Nor is Cameron proving much bolder. The Conservative leader talks the talk on reform but has been soggy in practice. He praises innovation in health, but prefers the votes of hundreds of thousands of NHS workers who understandably want a quiet life after Blair’s endless tinkering. On grammar schools he suffered a disastrous defeat at his party’s hands last August. The Tories fight shy of doing anything that smacks of “privatising the public services”. Lady Thatcher may be enjoying a late renaissance, but real Thatcherism is shunned. A crunchy education policy, say, might teaching subject to competitive entry or back new private schools for all with public cash, as in Sweden.
A few modernising mavericks in all parties try to challenge the torpor of Westminster. Last week, for instance, Frank Field, the independently minded Labour MP, argued in this newspaper against the received wisdom on welfare reform. Among many interesting proposals, he urges that young people on New Deal programmes should be given the power to choose the training that suits them rather than have it imposed on them.

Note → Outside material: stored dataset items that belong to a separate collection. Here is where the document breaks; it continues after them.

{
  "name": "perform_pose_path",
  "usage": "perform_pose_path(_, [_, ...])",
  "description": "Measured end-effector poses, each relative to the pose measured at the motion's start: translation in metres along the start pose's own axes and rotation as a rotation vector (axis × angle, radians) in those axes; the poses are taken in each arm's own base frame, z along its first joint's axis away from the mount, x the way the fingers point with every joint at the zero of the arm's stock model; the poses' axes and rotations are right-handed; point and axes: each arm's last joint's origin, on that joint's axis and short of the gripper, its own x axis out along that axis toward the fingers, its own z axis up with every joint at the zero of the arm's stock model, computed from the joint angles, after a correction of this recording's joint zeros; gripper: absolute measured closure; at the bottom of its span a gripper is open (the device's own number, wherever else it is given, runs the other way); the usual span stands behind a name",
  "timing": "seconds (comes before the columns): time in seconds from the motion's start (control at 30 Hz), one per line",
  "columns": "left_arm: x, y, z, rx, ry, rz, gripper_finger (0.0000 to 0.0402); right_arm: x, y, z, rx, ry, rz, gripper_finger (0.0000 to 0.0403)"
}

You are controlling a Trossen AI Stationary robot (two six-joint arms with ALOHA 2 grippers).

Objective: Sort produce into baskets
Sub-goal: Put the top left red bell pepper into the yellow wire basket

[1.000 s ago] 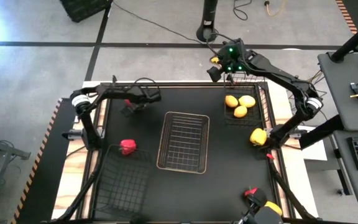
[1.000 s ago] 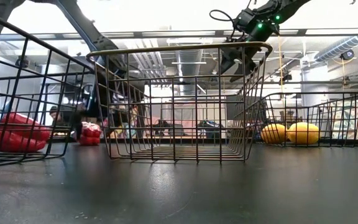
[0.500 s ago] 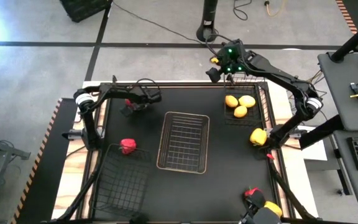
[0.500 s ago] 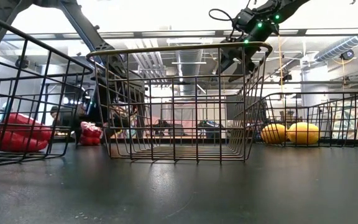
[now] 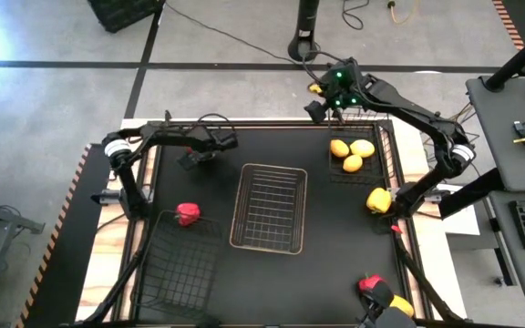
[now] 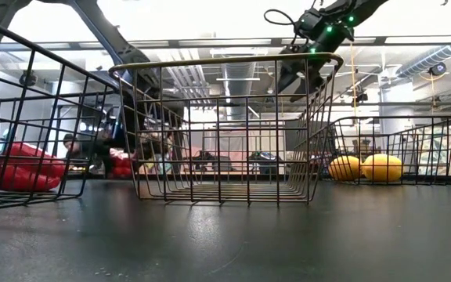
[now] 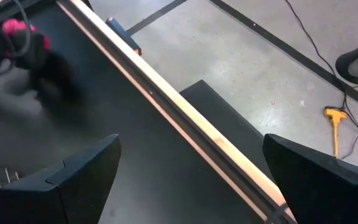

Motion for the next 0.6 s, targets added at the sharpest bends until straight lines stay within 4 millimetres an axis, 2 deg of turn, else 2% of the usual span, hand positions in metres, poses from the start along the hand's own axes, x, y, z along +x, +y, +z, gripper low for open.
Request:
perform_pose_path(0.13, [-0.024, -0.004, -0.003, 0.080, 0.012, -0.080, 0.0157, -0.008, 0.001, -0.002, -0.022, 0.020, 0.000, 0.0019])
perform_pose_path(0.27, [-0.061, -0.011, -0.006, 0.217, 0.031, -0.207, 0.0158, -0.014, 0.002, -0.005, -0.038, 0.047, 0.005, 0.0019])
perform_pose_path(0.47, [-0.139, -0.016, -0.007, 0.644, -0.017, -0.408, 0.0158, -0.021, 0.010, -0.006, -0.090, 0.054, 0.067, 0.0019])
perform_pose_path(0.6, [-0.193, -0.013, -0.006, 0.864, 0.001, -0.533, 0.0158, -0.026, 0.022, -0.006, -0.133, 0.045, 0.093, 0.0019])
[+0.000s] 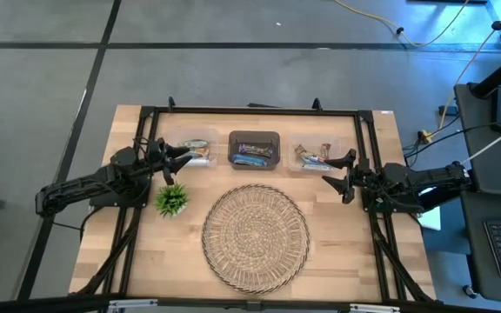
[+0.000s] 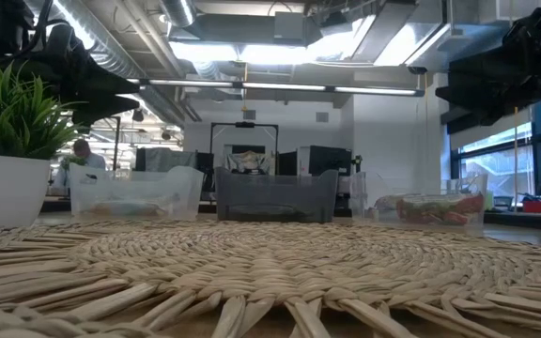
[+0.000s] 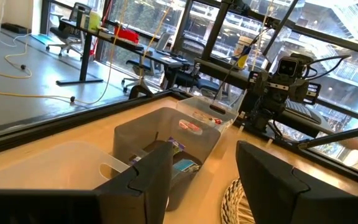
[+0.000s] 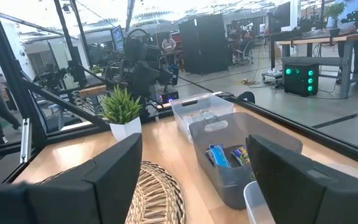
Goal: Pick and place Granola Bars by type
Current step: Return to Home Position
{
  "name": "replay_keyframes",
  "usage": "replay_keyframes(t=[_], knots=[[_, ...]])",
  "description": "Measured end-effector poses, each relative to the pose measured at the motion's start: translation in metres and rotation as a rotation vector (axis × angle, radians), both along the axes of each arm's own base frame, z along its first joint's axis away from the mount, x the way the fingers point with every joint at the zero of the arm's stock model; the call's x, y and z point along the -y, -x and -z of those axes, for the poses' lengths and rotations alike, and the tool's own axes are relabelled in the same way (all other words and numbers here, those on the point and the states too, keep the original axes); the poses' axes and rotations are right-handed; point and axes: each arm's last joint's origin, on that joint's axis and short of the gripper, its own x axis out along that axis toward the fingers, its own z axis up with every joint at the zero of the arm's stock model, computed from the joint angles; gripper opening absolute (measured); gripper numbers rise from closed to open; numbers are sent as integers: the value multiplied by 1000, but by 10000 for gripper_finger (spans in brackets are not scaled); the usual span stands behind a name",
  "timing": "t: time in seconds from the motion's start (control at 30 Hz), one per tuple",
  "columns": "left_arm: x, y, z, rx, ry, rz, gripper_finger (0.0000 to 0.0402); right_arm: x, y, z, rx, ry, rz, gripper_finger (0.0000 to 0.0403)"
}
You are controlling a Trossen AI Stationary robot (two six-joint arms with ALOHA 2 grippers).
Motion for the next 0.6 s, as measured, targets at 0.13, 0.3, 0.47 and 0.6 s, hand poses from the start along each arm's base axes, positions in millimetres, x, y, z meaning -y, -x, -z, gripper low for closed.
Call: replay_keyframes(t=[0.13,0.3,0.47,0.6], knots=[[0,0,0,0,0,0,171,0,0,0,0,1,0,294],[0,0,0,0,0,0,169,0,0,0,0,1,0,294],[0,0,0,0,0,0,173,0,0,0,0,1,0,294],[0,0,0,0,0,0,173,0,0,0,0,1,0,294]])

Clegg cites Field as one of his favourite politicians. Perhaps he even means it. Like everyone else these days he talks of decentralisation, but unusually for a Liberal he seems to accept that just handing power over to local bureaucrats rather than the Whitehall variety isn’t good enough. Huhne wants to frighten Lib Dem members by accusing him of radicalism. We can only hope the accusation is true.
It is a tall order to claim that Clegg will confront state socialism head-on. But by moving in that direction Clegg could force the Tories to embrace reform more wholeheartedly. He might also remind Brown that new Labour once stood for something more than the status quo.
Clegg is a mixture of Blair and Cameron. I bet the old, Scottish Brown can’t wait to face another self-confident, smooth public school and Oxbridge educated leader with an intuitive rapport with aspirational middle England.